AWWA’s competition pits four-operator teams against the clock as they open a cement-lined ductile iron pipe and install a tap. Teams that win at the local level via AWWA’s 43 sections move to the national competition held during the association’s convention in June.

The competition was getting much more attention in the South and East Coast than the Midwest and Rust Belt. Ramsey’s solution: the Great Lakes Cup, open to any state bordering lake Erie, Huron, Michigan, Ontario, and/or Superior.

“Midwest teams complained that they’d practice and practice at their state level and then just get killed by teams on the national level,” he says. “Now they can come together and compete at a level they never had an opportunity to before.” Ramsey said.

Since its inception in 2013, the Great Lakes Cup has seen massive growth. But Ramsey didn’t stop there. After taking the Westmont Crankers to the national finals in 2012, something happened that would forever change his competition focus.

From Dream to Reality

“I had this dream where I bridged the gap between tapping and Meter Madness [another AWWA competition],” Ramsey says. “It involved this competition with a hydrant and when I woke up I knew I had it. Every town has fire hydrants and most all public works employees work on them. It makes for an easy and accessible competition.”

In 2014 he launched Hydrant Hysteria, in which teams of two race to assemble a fire hydrant, with teams from the Illinois Section of the American Water Works Association. By 2017, 17 teams from 24 states were competing at AWWA’s annual convention in both the men’s and women’s divisions. Along the way, he garnered support from the nation’s largest fire hydrant producer: McWane Inc., which gives each team a free hydrant with which to practice. In 2017, the City of Bloomington (Minn.) Blue Birds emerged as national champion with a time of 1:33.60. He’s already gotten more than 17 registrations for next year’s competition.

Ramsey credits years of experience convincing city councils and mayors as key in getting his competitions approved.

“When I present a project, I’m not asking because it’s a personal project of mine, but because there’s value there,” Ramsey says.

Ramsey had another motive behind creating Hydrant Hysteria: promoting maintenance. Westmont annually checks and flushes hydrants, but that’s not always the case in other municipalities.

“They have to make a choice and doing any kind of maintenance is put on the back burner,” he says. “But when it comes to hydrants, people’s lives are at stake.”

Up Next

Now with a firm footing on the national competition scene, Ramsey has yet again turned his focus. In 2016 he made Illinois the fourth state to hold water tower building competitions. But instead of public works employees, the competitors are 6th through 8th graders.

“The kids loved it and it got them thinking about working in the public sector or becoming engineers,” he says. “I’m working with other states to make it national. Florida gives scholarships to the winners; because this project is about the future, my main goal is helping these kids get to college.”

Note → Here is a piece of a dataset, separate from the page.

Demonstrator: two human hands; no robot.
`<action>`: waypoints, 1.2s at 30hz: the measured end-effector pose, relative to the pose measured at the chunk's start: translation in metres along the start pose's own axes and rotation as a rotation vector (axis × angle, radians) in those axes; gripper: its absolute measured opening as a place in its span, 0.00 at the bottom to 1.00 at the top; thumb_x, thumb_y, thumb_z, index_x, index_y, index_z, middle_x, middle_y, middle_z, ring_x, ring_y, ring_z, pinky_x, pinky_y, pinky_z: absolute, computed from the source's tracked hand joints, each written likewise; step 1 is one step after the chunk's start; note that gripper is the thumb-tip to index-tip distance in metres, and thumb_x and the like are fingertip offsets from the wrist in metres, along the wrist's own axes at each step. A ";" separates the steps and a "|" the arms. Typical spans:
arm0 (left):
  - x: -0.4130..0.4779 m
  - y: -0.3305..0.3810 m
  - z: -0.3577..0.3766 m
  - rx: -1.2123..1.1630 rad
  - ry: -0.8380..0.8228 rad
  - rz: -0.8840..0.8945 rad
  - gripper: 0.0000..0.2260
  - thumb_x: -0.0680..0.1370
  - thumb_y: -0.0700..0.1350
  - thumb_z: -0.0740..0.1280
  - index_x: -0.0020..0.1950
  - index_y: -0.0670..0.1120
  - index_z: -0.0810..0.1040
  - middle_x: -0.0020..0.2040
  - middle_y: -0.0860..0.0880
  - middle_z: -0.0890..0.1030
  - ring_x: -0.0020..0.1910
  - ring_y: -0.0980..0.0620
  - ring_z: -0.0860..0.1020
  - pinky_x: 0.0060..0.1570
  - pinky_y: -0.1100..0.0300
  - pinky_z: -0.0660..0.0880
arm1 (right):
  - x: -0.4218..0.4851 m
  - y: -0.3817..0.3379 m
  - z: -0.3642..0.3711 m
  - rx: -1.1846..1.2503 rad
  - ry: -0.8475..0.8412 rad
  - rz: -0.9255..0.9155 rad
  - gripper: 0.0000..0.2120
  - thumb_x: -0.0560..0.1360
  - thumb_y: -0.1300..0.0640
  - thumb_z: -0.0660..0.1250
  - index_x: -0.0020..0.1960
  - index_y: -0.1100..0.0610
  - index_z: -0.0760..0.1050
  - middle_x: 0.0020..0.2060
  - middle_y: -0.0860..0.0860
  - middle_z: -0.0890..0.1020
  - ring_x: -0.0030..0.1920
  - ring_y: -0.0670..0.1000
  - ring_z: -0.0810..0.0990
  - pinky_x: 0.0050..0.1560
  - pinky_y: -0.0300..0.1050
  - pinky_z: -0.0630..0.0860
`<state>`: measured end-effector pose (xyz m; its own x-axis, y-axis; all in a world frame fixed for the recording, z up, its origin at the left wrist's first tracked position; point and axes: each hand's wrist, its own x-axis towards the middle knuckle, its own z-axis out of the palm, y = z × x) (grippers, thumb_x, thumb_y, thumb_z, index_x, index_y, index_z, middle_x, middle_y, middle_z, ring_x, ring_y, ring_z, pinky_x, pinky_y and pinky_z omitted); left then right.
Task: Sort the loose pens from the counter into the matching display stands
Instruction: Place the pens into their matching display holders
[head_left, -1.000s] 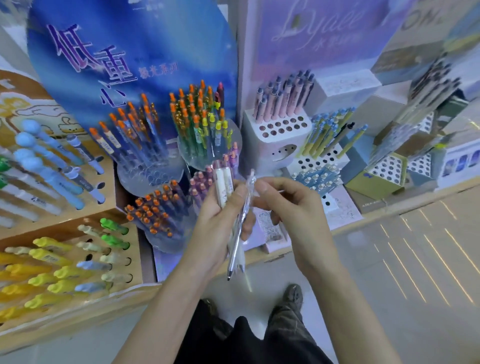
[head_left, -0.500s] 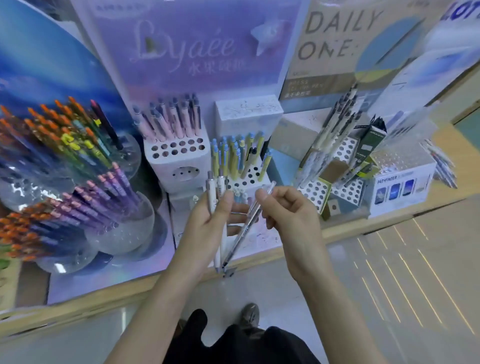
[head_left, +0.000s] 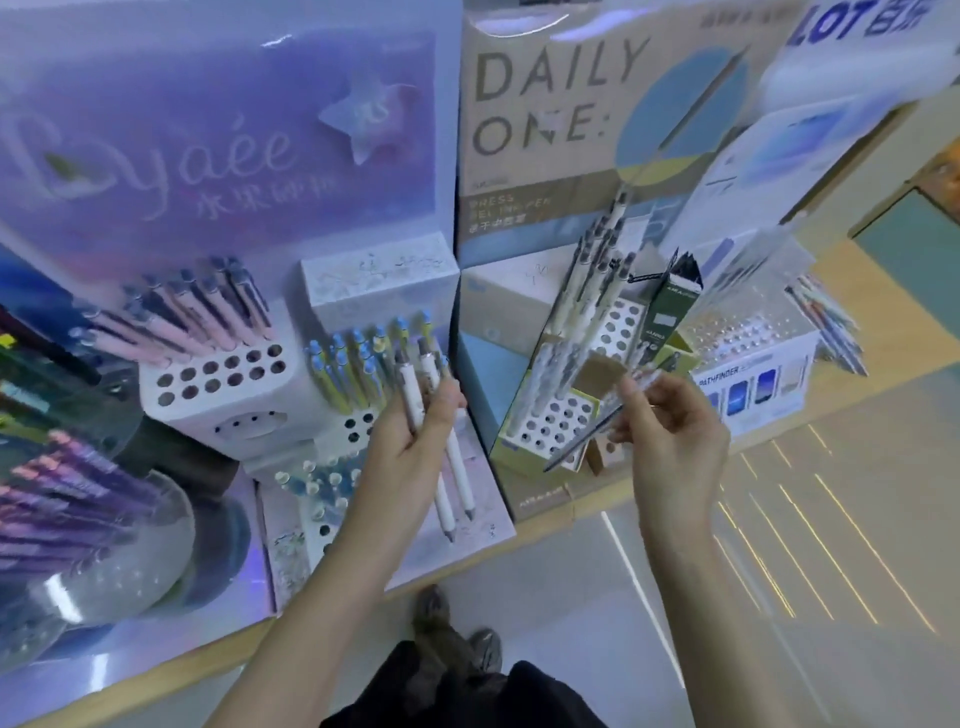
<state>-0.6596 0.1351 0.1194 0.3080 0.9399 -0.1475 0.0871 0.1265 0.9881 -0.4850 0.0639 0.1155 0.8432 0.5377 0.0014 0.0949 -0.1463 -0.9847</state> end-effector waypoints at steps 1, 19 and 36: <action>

Competitions aren’t the only interest for a man who’s dedicated his life to public service. The ingenuity that helped Ramsey cement two national competitions helped him develop a public works tool now used nationwide.

“Twenty to 25 years ago I was working on a main break where I had to close a couple valves. I took a valve key and popped open the lid to the valve box. As I was doing this, I was trying to hold a flashlight and adjust the key. After several attempts to close the valve, I dropped the flashlight. I was cold and frustrated but then the idea came to me: why hasn’t someone come up with a lighted valve key?”

Ramsey and a couple of his mechanics designed and produced the first such key, which won AWWA’s 2015 Gimmicks and Gadgets award in 2015. He decided not to pursue a patent, yet again not needing the credit.

“I wasn’t in it to make money; I was in it to make life easier for my crew and other municipalities. Some company will make a profit on it and that’s okay.”

Despite these achievements, Ramsey’s proudest of being an AWWA-certified water operator instructor.

“It’s fulfilling to mentor younger operators and see them grow from the start of the course to the finish,” he says. “I’m also learning from them, so it’s a give-and-take relationship.”

Ramsey’s made a name for himself over the last 30 years in Westmont and beyond. He doesn’t regret any of the late nights or hours of overtime he’s put in during that time.

“Public works is the reason I have a life and career,” he says. “It’s allowed me to meet amazing people. There are a lot of great people in this industry and I wouldn’t trade any of it for the world.”